Data Collection and Enrichment Methodology
How we collect, standardize, enrich, and deduplicate job market data at scale.
Platform Overview
| URLs Scraped | 8B+ |
| URLs Ingested (Unique) | 1B+ |
| Unique Job Postings (After Semantic Dedup) | 900M+ |
| Fields per Record | 82 |
| Historical Coverage | 2022-present |
| Update Frequency | Daily |
| Primary Sources | Indeed, LinkedIn Jobs, 200,000+ employer ATS portals (Greenhouse, Lever, Workday, iCIMS) |
| Geographic Scope | United States (primary), expanding internationally |
| Delivery Formats | CSV, Parquet via S3, GCS, Google Drive, Dropbox, SFTP |
Data Collection Philosophy
Canaria treats job postings as observable signals of employer labor demand, not as direct measures of hiring outcomes. A posted job reflects stated intent to hire; it does not confirm a hire occurred, a position was filled, or that a single headcount was added. Researchers should apply this distinction when using posting counts as economic indicators.
The platform focuses on making what is observable reliable, standardized, and analytically usable, while explicitly preserving uncertainty and avoiding inference beyond the data's scope. Raw job postings are ingested through a distributed scraping infrastructure spanning Indeed, LinkedIn Jobs, and 200,000+ employer career portals (Greenhouse, Lever, Workday, iCIMS, and others). Coverage is United States primary, with data beginning in 2022 and updated daily to hourly.

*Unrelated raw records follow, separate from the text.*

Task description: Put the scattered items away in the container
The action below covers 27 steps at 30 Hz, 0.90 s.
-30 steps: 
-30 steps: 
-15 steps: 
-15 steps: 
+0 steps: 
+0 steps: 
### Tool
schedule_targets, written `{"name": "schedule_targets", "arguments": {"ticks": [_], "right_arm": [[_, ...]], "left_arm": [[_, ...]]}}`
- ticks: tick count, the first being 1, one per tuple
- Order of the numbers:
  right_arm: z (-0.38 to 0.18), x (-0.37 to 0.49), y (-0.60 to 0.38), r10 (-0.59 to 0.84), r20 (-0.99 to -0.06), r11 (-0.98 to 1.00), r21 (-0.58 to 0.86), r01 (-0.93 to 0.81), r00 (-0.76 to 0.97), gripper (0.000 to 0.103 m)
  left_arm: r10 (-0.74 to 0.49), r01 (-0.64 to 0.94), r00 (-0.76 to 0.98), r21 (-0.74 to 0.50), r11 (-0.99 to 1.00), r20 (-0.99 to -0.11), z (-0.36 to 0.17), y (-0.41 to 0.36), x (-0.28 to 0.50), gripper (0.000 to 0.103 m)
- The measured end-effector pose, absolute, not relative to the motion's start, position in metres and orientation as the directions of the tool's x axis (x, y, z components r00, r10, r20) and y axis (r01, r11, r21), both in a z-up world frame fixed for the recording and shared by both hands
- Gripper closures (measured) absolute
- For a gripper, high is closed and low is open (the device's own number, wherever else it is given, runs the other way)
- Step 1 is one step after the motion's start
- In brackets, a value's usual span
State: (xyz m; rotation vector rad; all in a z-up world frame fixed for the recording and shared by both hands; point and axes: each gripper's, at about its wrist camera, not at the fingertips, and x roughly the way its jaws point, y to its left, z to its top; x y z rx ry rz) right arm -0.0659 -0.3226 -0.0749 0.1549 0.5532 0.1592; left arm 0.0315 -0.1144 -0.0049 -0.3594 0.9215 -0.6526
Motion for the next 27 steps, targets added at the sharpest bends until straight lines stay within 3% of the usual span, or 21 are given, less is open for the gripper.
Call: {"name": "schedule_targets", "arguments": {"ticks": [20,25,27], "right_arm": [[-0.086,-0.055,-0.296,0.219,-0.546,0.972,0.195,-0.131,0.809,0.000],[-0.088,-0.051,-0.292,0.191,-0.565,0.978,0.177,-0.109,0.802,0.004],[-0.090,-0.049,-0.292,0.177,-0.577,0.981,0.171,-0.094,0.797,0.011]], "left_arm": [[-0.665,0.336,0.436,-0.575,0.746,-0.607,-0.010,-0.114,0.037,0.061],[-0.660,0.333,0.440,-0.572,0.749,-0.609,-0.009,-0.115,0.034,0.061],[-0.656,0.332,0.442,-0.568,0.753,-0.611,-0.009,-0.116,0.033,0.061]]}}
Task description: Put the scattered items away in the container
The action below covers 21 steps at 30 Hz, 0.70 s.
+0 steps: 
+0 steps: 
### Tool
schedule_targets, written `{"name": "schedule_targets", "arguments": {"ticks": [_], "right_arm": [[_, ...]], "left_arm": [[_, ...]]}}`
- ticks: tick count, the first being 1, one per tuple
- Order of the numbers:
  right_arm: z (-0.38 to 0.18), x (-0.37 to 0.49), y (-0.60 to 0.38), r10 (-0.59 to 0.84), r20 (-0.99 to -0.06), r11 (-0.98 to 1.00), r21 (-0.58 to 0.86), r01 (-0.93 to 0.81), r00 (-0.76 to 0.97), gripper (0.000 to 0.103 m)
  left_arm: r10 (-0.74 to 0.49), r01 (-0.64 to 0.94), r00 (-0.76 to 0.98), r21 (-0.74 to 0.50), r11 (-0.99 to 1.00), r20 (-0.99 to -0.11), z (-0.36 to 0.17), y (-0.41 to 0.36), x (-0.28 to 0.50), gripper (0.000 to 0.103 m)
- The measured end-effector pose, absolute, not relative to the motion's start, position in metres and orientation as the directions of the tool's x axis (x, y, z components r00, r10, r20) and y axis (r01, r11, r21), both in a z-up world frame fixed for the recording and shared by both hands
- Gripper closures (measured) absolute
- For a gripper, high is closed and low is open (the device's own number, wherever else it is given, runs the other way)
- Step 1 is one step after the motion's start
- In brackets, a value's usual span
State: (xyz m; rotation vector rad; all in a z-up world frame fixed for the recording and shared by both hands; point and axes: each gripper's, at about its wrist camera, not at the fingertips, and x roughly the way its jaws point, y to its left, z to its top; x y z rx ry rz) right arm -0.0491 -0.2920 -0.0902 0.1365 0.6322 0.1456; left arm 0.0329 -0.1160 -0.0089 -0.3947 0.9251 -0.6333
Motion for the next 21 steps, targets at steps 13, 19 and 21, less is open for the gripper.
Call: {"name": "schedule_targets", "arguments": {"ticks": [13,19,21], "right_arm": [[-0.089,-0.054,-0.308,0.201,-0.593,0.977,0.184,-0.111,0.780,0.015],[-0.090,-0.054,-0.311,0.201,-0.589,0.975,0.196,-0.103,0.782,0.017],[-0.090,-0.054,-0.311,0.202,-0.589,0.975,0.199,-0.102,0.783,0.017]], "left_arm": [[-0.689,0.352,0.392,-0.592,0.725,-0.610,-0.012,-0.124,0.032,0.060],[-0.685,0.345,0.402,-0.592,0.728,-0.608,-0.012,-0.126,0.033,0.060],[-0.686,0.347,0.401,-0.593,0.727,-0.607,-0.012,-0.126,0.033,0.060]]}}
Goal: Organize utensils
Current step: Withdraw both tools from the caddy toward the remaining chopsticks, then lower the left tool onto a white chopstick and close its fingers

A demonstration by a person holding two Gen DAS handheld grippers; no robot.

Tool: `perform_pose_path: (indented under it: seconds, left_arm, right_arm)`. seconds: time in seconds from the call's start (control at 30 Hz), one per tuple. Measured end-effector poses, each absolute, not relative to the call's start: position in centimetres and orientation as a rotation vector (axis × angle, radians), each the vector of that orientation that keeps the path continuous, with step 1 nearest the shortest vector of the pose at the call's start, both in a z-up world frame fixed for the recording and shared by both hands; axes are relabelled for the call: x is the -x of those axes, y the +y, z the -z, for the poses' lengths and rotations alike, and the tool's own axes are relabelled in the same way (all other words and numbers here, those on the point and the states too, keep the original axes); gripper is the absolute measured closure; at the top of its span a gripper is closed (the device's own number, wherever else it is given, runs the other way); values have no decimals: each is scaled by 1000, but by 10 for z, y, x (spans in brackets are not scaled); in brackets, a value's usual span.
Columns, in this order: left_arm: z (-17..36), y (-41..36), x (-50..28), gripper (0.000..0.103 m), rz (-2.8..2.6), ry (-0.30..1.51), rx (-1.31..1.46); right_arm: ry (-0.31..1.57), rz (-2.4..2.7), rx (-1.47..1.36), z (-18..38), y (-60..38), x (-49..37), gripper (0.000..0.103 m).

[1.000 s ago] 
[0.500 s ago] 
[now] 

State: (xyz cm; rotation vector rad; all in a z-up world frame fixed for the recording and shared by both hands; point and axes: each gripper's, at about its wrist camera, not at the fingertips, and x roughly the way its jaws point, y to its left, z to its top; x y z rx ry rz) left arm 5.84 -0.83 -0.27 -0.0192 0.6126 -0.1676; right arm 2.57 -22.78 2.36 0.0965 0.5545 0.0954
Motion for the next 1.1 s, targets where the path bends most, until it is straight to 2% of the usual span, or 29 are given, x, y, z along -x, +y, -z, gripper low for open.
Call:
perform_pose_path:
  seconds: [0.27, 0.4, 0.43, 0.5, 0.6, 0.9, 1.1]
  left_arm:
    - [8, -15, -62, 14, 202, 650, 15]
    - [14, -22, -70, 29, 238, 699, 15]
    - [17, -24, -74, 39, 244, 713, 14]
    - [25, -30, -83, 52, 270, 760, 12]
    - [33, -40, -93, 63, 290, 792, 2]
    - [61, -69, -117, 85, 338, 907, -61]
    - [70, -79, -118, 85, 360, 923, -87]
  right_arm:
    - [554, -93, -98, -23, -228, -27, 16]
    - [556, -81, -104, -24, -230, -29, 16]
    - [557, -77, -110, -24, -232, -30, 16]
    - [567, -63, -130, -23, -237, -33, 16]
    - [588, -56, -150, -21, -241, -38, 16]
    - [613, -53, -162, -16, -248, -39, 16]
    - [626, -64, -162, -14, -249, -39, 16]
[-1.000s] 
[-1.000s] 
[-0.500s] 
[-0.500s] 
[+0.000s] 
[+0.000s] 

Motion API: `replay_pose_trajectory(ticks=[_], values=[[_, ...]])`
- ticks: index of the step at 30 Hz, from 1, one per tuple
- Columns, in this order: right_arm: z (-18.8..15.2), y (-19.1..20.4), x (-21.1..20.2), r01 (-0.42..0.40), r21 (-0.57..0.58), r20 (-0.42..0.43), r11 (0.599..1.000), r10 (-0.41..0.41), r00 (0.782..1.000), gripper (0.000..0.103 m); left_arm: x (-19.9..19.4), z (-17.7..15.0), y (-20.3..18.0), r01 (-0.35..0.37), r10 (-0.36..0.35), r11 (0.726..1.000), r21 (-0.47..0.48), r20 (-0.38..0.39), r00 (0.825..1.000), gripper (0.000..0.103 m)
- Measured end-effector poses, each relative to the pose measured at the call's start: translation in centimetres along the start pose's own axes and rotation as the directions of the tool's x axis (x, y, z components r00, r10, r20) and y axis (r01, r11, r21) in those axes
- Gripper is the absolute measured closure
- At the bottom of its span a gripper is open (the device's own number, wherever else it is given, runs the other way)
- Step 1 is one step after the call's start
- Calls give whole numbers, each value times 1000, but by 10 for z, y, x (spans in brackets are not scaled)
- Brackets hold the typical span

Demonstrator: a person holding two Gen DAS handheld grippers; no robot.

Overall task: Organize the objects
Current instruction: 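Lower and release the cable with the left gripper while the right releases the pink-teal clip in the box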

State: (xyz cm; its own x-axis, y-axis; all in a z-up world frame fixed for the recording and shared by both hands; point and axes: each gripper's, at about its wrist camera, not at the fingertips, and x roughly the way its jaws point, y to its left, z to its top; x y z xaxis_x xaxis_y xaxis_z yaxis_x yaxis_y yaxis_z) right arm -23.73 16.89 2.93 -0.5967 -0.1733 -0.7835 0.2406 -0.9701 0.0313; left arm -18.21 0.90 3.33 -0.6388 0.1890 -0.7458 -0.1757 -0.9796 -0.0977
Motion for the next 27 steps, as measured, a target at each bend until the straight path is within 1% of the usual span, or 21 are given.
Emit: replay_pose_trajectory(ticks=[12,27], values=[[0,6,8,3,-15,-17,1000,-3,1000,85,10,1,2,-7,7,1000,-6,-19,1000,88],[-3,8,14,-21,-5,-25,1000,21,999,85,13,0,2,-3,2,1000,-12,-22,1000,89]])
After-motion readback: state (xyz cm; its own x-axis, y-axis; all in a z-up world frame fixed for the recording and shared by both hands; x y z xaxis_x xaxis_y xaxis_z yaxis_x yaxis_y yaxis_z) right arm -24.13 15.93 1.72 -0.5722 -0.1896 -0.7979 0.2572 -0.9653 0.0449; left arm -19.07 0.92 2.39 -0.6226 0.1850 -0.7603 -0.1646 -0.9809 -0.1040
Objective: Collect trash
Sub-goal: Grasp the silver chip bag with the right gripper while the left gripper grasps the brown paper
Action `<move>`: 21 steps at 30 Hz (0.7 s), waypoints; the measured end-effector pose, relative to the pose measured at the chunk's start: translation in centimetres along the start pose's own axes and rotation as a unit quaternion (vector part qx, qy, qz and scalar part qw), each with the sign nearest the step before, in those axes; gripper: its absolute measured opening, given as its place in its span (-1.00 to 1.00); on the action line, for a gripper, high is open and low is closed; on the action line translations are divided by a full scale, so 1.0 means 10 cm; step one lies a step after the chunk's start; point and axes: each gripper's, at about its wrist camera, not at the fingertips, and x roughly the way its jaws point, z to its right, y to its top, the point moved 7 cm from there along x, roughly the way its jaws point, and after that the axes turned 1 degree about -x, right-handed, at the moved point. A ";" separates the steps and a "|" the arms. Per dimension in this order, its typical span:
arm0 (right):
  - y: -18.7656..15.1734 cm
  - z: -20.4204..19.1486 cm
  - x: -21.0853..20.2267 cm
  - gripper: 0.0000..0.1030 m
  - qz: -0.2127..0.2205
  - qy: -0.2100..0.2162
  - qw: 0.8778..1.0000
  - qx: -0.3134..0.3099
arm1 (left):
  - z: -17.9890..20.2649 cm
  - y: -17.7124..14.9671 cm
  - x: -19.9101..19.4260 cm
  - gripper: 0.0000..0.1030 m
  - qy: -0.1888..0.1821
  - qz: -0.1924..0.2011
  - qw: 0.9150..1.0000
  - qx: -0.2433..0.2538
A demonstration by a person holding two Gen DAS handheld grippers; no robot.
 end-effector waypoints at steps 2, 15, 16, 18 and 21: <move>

Each posting passes through a multi-stage enrichment pipeline combining deterministic parsing, machine learning classification, and job-level entity resolution. All raw, parsed, and enriched fields are retained for transparency and auditability. When a field is absent or unparseable, the record carries a NULL rather than a synthetic fill-in, and coverage rates are tracked by source and data vintage. The field priority rule throughout the pipeline is: parsed structured data takes precedence over scraped text, which takes precedence over calculated or model-predicted values.
Pipeline Architecture
Every job posting passes through an 8-stage pipeline: ingestion, deduplication, NLP classification, location parsing, salary normalization, skills extraction, title normalization, and company enrichment.
Raw Scraped Data
8B+ URLs, 1B+ ingested
Dedup & Aggregation
907M unique records, 40-60% dedup rate
Location Parsing
City / state / country / zip / coordinates
Salary Normalization
Annual USD min / avg / max
Description Extraction
Skills, benefits, clearance, contact
ML Classification
SOC, seniority, employment, remote
Title Normalization
Standardized titles + confidence scores
Company Enrichment
28.5M companies, industry, size, HQ
Final Merged Delivery
907M records, 82 fields, all enrichment stages joined with field priority logic
Machine Learning Enrichment
Our enrichment pipeline is a microservice-based NLP system that transforms raw job text into structured, analytics-ready fields. Each model operates independently, allowing separate scaling and iteration.
Title Normalization
Canonicalizes noisy titles (abbreviations, typos) to standardized forms. Outputs confidence scores so researchers can filter or weight results by precision.
Accuracy: >90% mapped
Example: SW Eng II → Software Engineer
SOC Classification
Assigns 6-digit Standard Occupational Classification codes using title + description context. Enables occupational analysis aligned with the BLS 2018 SOC taxonomy.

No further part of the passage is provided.